Source: the New York Times December 11, 2008
Many Children Now Rely on Alternative Remedies
By RONI CARYN RABIN
One of every nine children under age 18 practices yoga, goes to a chiropractor, takes a supplement like fish oil or uses some other alternative treatment, according to a new government survey that for the first time included questions regarding children’s use of complementary medicine.
Natural, non-vitamin products are the most common alternative therapies used by children, with almost 4 percent taking a supplement like echinacea, fish oil, flaxseed oil, herb pills, prebiotics or probiotics, according to the survey, conducted by the National Center for Complementary and Alternative Medicine.
Almost 3 percent of children see a chiropractor or an osteopath for manipulation, 2.2 percent do deep breathing exercises and 2.1 percent do yoga.
“It’s a substantial amount of use in children, given that children tend to be healthier than the adult population,” said Richard L. Nahin, acting director of the center’s division of extramural research and co-author of the report.
But some experts say the figures may be even higher and that as many as 40 percent of healthy children and more than 50 percent of children with chronic health conditions are using alternative therapies.
Dr. Lawrence D. Rosen, a pediatrician who has also researched use of these therapies by children said the survey results may depend on how questions were asked and how alternative therapy is defined.
“This is a wake-up call,” said Dr. Rosen, who practices integrative medicine in Oradell, N.J. “The main thing pediatricians and patients need to recognize is that we all need to be talking about this. Parents need to be comfortable discussing it, and pediatricians need to feel comfortable bringing it up.”
The survey’s findings will help shape research initiatives, Mr. Nahin said, adding that many products, especially dietary supplements, have not been rigorously tested in clinical trials in adults or children even as their use has become more widespread.
“In most cases, there is no clear recommendation one can make whether a child should use a product or not,” Mr. Nahin said. The survey results are based on data from more than 23,000 interviews with American adults and more than 9,400 interviews with adults on behalf of children in their households. The survey was conducted in 2007 as part of the annual National Health Interview Survey.
It included questions about 36 common alternative therapies, including 10 that are provider-based, like chiropractic care, and 26 that do not require a provider, such as meditation. The last such survey of adult use of alternative therapies was conducted in 2002.
Use of complementary therapies among adults has remained fairly steady in recent years, with 38 percent of adults using some form of alternative medicine in 2007, up from 36 percent in 2002.

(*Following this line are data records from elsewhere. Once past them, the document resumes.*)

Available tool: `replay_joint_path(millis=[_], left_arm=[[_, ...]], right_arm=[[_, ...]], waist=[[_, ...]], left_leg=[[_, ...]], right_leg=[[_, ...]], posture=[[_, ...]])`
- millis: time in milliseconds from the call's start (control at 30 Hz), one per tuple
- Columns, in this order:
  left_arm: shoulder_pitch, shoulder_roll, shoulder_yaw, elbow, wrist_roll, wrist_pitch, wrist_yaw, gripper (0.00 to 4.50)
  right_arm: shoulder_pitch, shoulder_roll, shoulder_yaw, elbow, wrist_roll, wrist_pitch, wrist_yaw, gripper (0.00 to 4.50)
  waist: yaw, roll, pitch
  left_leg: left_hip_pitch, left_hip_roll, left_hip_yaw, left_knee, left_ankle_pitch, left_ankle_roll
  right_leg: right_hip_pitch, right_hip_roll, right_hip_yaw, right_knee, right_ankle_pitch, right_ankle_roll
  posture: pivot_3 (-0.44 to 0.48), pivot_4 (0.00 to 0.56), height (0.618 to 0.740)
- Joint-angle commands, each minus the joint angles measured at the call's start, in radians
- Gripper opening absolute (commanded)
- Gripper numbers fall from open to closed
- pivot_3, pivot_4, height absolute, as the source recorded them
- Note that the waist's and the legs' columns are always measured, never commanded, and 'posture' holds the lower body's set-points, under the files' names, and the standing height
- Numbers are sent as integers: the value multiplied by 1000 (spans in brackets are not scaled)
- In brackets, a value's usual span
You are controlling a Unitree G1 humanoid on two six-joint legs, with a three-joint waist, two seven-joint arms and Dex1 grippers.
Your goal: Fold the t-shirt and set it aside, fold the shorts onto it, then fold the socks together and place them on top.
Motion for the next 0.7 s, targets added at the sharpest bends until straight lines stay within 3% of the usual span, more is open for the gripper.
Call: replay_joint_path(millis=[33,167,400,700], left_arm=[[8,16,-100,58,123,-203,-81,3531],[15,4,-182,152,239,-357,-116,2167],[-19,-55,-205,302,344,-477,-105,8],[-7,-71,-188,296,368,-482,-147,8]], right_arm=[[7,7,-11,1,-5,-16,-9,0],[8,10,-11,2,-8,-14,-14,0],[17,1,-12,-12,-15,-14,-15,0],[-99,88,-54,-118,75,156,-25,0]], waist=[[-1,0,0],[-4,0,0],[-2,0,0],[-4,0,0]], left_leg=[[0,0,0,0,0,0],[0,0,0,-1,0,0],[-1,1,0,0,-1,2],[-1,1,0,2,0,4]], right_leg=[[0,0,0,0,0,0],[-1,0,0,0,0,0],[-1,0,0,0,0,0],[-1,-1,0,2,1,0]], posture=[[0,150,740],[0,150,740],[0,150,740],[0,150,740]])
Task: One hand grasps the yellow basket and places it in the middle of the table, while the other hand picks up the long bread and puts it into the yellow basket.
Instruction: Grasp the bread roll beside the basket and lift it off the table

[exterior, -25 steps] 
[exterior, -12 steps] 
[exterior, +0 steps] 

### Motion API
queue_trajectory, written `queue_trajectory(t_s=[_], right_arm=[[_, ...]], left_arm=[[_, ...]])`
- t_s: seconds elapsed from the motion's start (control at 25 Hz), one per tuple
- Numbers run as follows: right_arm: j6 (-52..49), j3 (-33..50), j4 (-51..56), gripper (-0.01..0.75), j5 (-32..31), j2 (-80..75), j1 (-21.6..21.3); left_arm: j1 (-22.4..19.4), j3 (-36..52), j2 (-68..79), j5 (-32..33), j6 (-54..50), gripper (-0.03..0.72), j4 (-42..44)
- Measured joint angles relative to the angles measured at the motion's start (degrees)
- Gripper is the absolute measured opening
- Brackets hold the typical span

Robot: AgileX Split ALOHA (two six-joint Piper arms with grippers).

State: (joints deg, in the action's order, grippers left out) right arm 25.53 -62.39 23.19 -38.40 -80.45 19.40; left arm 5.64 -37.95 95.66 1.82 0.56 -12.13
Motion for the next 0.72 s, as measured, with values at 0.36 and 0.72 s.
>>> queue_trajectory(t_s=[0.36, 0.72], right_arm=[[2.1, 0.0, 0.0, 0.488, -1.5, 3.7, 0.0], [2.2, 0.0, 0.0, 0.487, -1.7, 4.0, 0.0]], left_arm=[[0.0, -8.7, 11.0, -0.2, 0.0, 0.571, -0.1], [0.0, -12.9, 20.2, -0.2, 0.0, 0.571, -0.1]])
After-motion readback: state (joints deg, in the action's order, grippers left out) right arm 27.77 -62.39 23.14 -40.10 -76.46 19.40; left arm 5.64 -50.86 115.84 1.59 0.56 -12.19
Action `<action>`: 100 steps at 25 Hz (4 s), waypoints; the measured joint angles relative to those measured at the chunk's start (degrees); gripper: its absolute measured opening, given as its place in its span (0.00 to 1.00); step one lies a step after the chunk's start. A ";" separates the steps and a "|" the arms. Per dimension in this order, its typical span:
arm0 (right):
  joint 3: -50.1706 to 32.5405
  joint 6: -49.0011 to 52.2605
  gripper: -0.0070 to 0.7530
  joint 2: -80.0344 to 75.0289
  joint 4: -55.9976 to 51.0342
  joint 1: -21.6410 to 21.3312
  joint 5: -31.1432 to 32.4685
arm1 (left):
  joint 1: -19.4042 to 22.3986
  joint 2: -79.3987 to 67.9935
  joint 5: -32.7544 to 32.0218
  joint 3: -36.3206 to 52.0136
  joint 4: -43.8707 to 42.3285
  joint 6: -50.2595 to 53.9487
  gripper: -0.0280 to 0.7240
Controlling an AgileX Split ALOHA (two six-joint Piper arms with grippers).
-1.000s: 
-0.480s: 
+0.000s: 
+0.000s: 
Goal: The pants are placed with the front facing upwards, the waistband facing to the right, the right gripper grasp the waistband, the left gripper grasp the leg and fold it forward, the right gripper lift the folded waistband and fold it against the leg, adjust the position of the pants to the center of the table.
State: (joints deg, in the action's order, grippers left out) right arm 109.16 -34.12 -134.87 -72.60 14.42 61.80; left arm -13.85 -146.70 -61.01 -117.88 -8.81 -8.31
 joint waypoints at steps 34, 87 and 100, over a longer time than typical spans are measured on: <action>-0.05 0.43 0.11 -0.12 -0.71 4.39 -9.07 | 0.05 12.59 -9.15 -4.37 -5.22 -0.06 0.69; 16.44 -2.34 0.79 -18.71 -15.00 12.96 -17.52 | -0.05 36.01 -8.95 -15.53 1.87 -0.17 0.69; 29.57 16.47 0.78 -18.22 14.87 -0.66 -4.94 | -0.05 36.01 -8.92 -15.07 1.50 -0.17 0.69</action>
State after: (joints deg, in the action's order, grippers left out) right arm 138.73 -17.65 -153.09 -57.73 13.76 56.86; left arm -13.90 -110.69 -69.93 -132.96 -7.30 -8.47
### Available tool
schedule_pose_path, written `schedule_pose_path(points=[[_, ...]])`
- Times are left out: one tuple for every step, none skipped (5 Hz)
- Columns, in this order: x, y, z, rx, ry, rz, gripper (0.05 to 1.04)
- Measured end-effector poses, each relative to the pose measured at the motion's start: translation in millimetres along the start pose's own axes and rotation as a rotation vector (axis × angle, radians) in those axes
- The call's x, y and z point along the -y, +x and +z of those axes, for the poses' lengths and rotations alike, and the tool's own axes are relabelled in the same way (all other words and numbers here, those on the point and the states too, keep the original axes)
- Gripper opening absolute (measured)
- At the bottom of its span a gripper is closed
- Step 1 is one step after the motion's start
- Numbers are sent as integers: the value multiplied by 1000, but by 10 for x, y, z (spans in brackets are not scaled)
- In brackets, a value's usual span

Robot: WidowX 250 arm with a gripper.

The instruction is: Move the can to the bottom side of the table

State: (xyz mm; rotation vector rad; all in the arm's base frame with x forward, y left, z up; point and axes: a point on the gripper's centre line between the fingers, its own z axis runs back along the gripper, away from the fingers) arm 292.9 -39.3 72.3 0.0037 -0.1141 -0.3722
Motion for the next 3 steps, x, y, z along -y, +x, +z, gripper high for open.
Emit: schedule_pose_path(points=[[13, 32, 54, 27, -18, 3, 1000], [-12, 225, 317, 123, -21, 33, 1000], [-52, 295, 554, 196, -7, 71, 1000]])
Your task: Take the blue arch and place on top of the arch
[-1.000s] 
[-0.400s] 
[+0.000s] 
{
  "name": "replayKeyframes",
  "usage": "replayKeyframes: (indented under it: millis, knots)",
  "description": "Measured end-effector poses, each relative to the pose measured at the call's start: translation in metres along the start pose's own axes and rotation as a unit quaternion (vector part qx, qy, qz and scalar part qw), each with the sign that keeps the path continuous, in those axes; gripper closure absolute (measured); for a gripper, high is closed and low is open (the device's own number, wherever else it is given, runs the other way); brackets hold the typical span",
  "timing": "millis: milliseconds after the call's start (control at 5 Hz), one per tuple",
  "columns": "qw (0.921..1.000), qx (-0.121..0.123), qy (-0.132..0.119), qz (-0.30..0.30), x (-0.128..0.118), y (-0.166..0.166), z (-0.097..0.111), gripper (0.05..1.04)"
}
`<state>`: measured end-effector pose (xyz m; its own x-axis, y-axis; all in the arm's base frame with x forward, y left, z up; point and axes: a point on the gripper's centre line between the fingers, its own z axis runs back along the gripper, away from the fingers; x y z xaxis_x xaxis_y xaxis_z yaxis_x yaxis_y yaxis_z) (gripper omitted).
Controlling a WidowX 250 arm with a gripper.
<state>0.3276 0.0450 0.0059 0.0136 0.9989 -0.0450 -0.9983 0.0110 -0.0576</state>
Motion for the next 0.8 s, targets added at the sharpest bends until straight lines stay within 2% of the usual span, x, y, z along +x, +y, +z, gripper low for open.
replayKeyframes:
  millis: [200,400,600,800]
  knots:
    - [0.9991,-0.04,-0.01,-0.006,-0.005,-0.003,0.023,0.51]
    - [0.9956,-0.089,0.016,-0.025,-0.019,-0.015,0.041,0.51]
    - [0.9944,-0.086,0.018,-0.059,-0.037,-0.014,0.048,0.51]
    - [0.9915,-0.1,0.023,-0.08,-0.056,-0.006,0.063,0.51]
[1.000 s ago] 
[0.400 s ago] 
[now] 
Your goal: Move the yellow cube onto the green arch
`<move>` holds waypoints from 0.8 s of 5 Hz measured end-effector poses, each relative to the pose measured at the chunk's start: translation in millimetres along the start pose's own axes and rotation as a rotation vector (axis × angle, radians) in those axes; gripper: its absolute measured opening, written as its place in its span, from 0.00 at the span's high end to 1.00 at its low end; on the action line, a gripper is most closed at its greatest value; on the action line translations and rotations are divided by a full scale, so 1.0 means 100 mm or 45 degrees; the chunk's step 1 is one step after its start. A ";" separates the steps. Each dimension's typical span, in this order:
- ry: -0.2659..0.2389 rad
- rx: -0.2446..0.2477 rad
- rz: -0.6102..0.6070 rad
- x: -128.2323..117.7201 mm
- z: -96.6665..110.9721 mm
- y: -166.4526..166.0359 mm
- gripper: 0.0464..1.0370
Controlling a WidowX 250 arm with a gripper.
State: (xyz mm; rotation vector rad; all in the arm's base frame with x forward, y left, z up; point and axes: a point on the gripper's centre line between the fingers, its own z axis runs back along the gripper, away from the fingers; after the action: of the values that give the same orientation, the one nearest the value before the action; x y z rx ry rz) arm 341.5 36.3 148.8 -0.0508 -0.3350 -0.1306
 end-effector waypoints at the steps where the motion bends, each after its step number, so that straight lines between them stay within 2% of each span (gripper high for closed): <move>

But while adults tend to rely on alternative therapies for chronic conditions like back or neck pain, children more often use them for both chronic problems, like attention deficit hyperactivity disorder, and acute illnesses, like headaches and colds.
Adult use of complementary medicines for colds appears to have dropped significantly, to 2 percent in 2007 from 9.5 percent in 2002, while use of yoga, massage, acupuncture, meditation, deep breathing exercises and naturopathy has increased.
The single most influential factor driving children’s adoption of alternative therapies appears to be whether their parents also use them. Children whose parents or relatives use alternative therapies are five times more likely to use them than children whose parents do not.
Teens were more likely to use alternative therapies than younger children, with 16.4 percent of adolescents ages 12 to 17 using these therapies, compared with 10.7 percent of children ages 5 to 11 and 7.6 percent of children ages 4 or younger. White children were twice as likely as black children to use alternative therapies, the survey found.
But the lines separating the therapies considered mainstream from those considered alternative is constantly shifting, said Dr. Kathi Kemper, chair of the American Academy of Pediatrics section for complementary and integrative medicine and a professor of pediatrics at Wake Forest University in Winston-Salem, N.C.
“They included fish oil in this survey, but I’ve been asking psychiatrists if they use fish oil and it looks like 80 percent of psychiatrists are recommending it, as are cardiologists,” Dr. Kemper said. Massage for newborns, hypnosis and acupuncture for pain are also going mainstream, she added.